== Exercise materials
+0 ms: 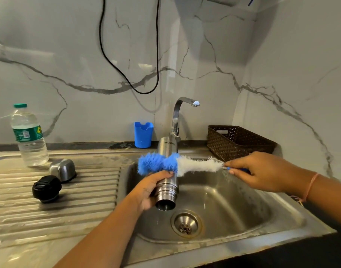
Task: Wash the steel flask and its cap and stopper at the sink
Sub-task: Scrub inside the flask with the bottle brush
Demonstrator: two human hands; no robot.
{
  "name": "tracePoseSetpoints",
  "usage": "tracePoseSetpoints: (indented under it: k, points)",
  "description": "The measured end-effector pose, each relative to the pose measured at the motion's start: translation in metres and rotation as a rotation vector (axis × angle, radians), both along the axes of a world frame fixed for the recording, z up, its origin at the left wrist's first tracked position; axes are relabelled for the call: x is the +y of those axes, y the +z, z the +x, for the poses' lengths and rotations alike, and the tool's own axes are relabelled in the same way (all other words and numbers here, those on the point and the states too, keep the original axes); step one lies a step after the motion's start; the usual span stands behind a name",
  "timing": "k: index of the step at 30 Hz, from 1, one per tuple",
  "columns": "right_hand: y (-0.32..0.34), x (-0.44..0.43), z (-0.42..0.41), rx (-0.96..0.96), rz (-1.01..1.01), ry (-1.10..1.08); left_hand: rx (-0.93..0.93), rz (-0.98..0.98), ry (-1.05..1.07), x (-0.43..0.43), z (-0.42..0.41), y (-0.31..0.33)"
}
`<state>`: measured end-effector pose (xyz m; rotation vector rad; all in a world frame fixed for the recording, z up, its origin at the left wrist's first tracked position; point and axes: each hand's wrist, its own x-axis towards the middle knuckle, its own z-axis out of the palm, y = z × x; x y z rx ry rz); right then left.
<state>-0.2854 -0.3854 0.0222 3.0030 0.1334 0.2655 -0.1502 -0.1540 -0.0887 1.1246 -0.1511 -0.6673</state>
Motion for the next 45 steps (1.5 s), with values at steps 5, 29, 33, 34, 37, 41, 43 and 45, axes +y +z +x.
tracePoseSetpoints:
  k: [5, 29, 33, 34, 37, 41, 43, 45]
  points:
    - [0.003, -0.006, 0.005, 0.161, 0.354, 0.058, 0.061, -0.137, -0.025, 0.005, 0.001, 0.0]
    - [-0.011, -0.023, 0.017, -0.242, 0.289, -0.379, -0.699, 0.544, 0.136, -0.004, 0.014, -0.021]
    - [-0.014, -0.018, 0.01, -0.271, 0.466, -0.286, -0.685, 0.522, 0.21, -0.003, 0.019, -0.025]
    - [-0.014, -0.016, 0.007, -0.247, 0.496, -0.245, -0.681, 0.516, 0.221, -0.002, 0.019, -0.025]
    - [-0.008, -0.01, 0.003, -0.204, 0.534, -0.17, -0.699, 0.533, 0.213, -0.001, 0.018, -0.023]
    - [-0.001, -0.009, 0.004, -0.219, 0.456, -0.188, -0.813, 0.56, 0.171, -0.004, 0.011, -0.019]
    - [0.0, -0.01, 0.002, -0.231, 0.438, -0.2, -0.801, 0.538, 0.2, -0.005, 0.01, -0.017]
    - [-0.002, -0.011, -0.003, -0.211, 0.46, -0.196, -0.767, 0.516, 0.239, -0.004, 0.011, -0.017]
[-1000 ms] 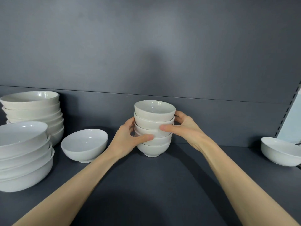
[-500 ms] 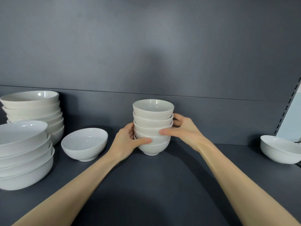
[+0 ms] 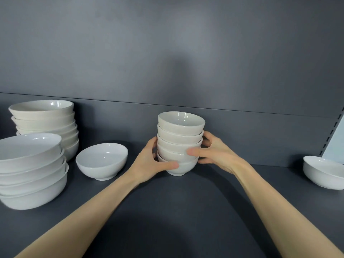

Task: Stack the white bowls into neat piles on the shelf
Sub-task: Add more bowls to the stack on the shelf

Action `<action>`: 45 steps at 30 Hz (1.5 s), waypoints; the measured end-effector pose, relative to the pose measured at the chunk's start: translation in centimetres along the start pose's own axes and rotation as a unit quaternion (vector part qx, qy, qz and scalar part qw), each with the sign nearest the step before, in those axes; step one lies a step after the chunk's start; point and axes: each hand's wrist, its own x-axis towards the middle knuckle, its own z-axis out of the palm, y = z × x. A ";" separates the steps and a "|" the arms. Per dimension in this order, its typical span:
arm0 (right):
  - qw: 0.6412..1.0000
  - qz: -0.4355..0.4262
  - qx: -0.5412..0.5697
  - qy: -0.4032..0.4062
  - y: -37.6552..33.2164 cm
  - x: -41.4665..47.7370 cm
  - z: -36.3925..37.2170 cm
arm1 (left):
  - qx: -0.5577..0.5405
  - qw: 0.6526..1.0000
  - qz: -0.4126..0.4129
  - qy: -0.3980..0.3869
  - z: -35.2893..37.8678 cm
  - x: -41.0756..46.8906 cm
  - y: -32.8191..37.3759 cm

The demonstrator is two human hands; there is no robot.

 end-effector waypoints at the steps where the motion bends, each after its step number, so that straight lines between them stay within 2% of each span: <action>1: 1.000 0.014 0.004 -0.018 0.3 -0.1 0.1 | 0.011 1.000 -0.005 0.002 0.2 -0.2 -0.2; 9: 1.000 0.007 0.009 -0.012 0.4 0.1 0.5 | 0.045 0.998 -0.017 0.041 0.3 -0.6 -0.1; 17: 0.997 -0.029 0.009 -0.065 -2.6 0.6 2.3 | 0.054 0.992 -0.022 0.115 -2.0 -3.3 2.6; 23: 0.989 -0.080 0.013 -0.124 -6.5 2.1 4.1 | 0.105 0.979 0.010 0.173 -5.2 -4.6 6.2; 28: 0.980 -0.102 0.009 -0.172 -8.8 4.0 6.6 | 0.131 0.969 0.004 0.211 -7.9 -5.8 7.4; 39: 0.961 -0.086 0.039 -0.260 -8.4 8.1 11.7 | 0.120 0.952 -0.039 0.279 -10.4 -6.9 5.4; 45: 0.959 -0.069 0.022 -0.275 -7.1 9.2 12.0 | 0.126 0.951 -0.055 0.276 -10.1 -6.4 3.4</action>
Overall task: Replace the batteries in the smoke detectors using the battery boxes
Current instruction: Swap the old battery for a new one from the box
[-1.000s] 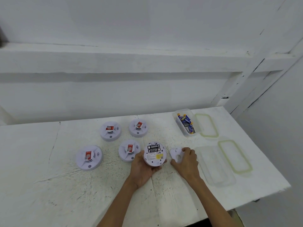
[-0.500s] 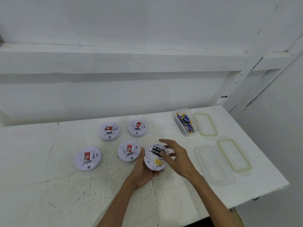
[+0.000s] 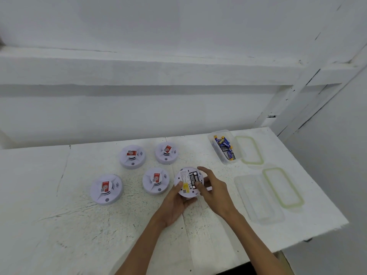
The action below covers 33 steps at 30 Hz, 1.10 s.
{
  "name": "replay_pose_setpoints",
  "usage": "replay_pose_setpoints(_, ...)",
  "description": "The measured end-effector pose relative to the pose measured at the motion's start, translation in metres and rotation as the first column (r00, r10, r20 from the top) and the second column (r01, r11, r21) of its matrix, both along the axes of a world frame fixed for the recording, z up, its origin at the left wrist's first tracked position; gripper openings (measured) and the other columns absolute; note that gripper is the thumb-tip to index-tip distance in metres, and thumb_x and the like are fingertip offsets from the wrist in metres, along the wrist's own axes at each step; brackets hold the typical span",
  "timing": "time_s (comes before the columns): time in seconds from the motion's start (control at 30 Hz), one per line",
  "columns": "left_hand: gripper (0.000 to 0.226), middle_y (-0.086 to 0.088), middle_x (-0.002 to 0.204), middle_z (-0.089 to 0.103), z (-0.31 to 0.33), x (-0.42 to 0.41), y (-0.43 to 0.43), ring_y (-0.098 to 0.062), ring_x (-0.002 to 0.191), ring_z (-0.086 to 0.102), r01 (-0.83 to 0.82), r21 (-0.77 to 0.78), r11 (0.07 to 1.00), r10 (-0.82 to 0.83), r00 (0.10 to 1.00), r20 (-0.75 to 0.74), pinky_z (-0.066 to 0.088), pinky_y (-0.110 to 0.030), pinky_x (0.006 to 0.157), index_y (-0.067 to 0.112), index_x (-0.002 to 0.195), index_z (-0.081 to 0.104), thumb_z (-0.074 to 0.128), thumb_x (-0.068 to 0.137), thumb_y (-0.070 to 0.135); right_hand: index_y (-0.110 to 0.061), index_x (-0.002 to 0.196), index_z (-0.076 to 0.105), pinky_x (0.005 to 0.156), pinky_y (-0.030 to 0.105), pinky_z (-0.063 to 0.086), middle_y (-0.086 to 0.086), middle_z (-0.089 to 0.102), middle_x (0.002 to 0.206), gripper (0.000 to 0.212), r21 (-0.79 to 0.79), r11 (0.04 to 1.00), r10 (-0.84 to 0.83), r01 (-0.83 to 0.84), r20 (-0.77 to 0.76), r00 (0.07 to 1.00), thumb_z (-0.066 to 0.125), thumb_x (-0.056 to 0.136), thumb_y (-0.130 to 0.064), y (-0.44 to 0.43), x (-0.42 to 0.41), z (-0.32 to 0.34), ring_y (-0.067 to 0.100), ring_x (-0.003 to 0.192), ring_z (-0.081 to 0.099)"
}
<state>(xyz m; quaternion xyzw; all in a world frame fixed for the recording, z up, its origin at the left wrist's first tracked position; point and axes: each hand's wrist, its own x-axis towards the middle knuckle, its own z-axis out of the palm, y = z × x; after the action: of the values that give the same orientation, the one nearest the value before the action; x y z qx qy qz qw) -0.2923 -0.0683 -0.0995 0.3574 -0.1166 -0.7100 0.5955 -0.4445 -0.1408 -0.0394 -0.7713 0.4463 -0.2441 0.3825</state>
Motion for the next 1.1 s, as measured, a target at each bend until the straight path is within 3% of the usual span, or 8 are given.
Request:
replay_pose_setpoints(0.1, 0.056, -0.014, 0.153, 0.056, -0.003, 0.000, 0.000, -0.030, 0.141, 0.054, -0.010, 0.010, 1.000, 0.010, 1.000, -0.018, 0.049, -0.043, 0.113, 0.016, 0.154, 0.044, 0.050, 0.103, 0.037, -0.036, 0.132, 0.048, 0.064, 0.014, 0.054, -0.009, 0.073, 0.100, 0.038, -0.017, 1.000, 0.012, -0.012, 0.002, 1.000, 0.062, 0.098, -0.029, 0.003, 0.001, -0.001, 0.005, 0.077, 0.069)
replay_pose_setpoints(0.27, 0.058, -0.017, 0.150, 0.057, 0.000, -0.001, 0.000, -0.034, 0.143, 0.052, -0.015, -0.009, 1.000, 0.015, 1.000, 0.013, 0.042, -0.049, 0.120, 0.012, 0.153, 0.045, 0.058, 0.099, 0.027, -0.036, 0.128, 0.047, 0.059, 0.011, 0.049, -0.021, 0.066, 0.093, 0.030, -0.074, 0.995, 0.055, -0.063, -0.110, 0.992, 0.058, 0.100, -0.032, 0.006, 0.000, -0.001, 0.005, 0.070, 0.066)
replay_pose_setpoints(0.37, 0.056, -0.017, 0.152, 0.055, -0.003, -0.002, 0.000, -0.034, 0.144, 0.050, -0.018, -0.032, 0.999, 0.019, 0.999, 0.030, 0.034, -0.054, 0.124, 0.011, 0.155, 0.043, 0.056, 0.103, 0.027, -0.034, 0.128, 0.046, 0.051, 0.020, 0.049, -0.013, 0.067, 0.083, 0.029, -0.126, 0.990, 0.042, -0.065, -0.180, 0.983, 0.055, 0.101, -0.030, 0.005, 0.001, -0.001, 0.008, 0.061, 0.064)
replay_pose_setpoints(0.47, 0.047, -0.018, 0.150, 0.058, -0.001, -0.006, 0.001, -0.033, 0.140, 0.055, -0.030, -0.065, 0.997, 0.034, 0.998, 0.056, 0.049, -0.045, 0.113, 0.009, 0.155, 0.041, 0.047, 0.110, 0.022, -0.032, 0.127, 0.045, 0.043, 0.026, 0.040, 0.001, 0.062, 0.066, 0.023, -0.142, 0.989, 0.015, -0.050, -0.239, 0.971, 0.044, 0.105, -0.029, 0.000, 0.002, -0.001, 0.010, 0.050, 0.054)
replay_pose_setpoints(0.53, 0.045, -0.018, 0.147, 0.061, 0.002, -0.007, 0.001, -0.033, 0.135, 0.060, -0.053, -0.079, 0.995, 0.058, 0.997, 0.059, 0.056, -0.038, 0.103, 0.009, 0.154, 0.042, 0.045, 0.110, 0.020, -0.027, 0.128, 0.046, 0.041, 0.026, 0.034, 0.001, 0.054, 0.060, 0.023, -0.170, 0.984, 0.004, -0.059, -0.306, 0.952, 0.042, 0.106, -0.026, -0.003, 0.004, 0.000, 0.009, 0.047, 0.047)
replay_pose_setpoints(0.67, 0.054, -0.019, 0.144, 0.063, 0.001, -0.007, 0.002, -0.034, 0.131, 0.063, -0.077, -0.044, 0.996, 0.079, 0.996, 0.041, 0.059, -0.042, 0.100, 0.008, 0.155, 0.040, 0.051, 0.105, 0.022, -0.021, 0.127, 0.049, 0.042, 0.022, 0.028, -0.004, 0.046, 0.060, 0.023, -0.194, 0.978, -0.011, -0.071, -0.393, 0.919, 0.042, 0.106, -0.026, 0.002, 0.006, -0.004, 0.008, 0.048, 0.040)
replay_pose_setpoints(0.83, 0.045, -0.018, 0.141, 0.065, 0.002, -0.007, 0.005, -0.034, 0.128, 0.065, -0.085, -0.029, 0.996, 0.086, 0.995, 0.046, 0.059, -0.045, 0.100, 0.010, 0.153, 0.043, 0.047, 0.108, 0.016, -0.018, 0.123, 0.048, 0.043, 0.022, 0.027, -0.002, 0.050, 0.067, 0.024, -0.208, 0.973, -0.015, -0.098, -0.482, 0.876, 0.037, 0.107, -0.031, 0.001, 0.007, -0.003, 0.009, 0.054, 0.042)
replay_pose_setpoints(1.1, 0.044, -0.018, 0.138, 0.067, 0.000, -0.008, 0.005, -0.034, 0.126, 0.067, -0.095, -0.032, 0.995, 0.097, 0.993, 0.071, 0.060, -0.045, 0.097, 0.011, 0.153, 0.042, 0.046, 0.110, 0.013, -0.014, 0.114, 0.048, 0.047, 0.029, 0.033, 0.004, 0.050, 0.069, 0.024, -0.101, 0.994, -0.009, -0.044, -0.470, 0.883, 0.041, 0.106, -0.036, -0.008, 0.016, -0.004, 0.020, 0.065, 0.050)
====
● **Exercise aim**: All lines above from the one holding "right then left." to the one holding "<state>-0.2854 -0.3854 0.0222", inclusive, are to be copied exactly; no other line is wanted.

● **Result of the task**:
`<state>`: measured end-effector pose (xyz m; rotation vector rad; all in a world frame fixed for the recording, z up, its origin at the left wrist's first tracked position; point and axes: each hand's wrist, its own x-axis towards the middle knuckle, its own z-axis out of the palm, y = z × x; x y z rx ry rz); right then left.
<state>-0.2854 -0.3854 0.0222 3.0030 0.1334 0.2655 -0.1502 -0.1540 -0.0887 1.1246 -0.1511 -0.6673</state>

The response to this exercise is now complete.